**What you will do:** Copy every record below exactly as it stands.

**Extracted information:**

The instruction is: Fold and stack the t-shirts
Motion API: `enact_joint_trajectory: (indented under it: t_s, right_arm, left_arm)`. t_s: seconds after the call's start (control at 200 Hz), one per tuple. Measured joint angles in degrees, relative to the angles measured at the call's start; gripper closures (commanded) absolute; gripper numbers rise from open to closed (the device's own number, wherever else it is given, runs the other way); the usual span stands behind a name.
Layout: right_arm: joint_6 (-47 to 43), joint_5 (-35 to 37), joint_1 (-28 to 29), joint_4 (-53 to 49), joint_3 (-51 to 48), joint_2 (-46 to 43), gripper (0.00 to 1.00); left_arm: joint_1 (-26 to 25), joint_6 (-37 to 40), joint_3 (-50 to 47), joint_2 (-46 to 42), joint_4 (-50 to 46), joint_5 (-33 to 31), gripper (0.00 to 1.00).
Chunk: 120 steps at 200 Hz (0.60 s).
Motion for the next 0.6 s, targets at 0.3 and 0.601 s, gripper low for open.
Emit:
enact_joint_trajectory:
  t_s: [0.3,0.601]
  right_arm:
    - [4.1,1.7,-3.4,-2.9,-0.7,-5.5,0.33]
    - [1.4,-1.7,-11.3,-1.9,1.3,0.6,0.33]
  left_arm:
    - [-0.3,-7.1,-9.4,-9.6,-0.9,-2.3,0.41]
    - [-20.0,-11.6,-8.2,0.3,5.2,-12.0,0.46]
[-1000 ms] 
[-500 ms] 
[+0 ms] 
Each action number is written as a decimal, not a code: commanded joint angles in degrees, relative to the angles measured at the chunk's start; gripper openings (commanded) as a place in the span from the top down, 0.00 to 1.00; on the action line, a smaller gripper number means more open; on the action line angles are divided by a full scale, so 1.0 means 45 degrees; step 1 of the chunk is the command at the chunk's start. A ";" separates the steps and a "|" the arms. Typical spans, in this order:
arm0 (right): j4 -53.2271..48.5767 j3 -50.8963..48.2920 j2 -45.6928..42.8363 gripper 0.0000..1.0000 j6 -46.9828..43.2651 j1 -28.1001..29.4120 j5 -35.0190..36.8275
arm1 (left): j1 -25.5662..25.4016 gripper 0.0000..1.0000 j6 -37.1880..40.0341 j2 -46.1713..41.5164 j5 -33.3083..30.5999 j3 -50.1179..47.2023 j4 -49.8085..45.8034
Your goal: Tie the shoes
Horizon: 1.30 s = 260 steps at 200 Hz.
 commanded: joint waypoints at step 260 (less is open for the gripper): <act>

**Completed task:**
The instruction is: Fold and stack the t-shirts
Motion API: `enact_joint_trajectory: (indented under it: t_s, right_arm, left_arm)`. t_s: seconds after the call's start (control at 200 Hz), one per tuple. Measured joint angles in degrees, relative to the angles measured at the call's start; gripper closures (commanded) absolute; gripper numbers rise from open to closed (the device's own number, wherever else it is given, runs the other way); the usual span stands behind a name.
Layout: right_arm: joint_6 (-47 to 43), joint_5 (-35 to 37), joint_1 (-28 to 29), joint_4 (-53 to 49), joint_3 (-51 to 48), joint_2 (-46 to 43), gripper (0.00 to 1.00); left_arm: joint_1 (-26 to 25), joint_6 (-37 to 40), joint_3 (-50 to 47), joint_2 (-46 to 42), joint_4 (-50 to 46), joint_5 (-33 to 31), gripper (0.00 to 1.00).
Chunk: 120 steps at 200 Hz (0.60 s).
Motion for the next 0.6 s, targets at 0.3 and 0.601 s, gripper low for open.
Emit:
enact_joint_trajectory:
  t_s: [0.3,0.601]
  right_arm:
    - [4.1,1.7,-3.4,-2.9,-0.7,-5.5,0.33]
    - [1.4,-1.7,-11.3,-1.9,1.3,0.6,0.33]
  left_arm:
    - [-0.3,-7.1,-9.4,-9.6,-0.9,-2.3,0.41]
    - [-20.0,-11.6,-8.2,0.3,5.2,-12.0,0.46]
[-1000 ms] 
[-500 ms] 
[+0 ms] 
Each action number is written as a decimal, not a code: commanded joint angles in degrees, relative to the angles measured at the chunk's start; gripper openings (commanded) as a place in the span from the top down, 0.00 to 1.00; on the action line, a smaller gripper number means more open; on the action line angles are divided by a full scale, so 1.0 means 45 degrees; step 1 of the chunk is the command at the chunk's start. A ";" separates the steps and a "|" the arms. Typical spans, in this order:
arm0 (right): j4 -53.2271..48.5767 j3 -50.8963..48.2920 j2 -45.6928..42.8363 gripper 0.0000..1.0000 j6 -46.9828..43.2651 j1 -28.1001..29.4120 j5 -35.0190..36.8275
arm1 (left): j1 -25.5662..25.4016 gripper 0.0000..1.0000 j6 -37.1880..40.0341 j2 -46.1713..41.5164 j5 -33.3083..30.5999 j3 -50.1179..47.2023 j4 -49.8085..45.8034
Your goal: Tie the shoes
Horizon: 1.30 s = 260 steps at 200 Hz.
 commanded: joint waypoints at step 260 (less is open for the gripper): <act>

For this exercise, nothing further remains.